LOG: [DSE] Re-enable calloc transformation with extra care (PR25892)

Transformation from malloc+memset to calloc is always correct and in many situations
it brings significant observable benefits in terms of execution speed and memory consumption [1][2].
Unfortunately there are cases when producing calloc cause performance drops [3].
As discussed here: https://reviews.llvm.org/D103009 it's possible to differentiate between those 2 scenarios.
If optimizer is able to prove that after malloc call it's _very_ likely to reach memset branch then after
calloc emission we shouldn't observe any performance hits.

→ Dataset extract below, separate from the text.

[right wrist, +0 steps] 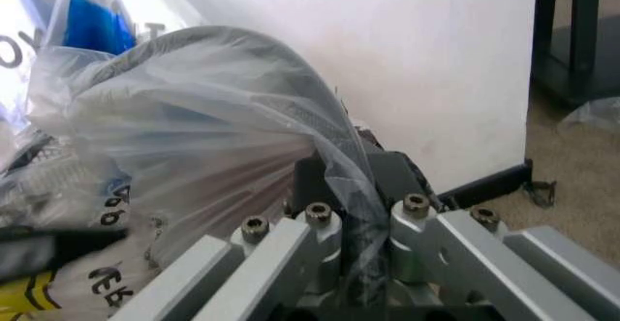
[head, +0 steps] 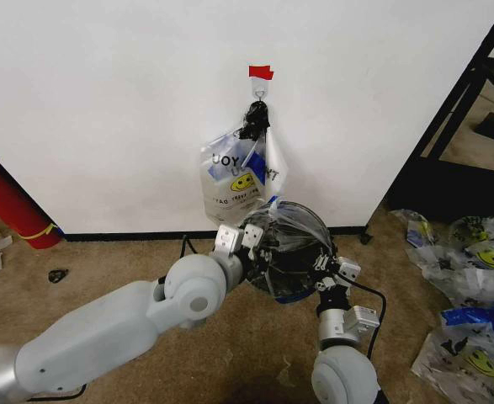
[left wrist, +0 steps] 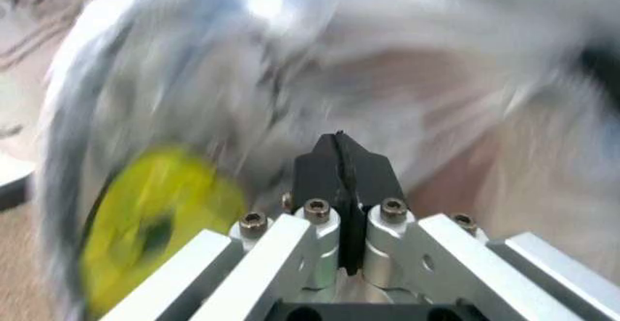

Therefore finding "null pointer check" pattern
before memset basic block sounds like good justification for performing transformation.
Also that method was already suggested by GCC folks [4]. Main reason for change is that for now
to be safe we check for post dominance relation which is way too conservative approach making transformation
"almost" disabled in practice. This patch tends to enable transformation again but with extra care.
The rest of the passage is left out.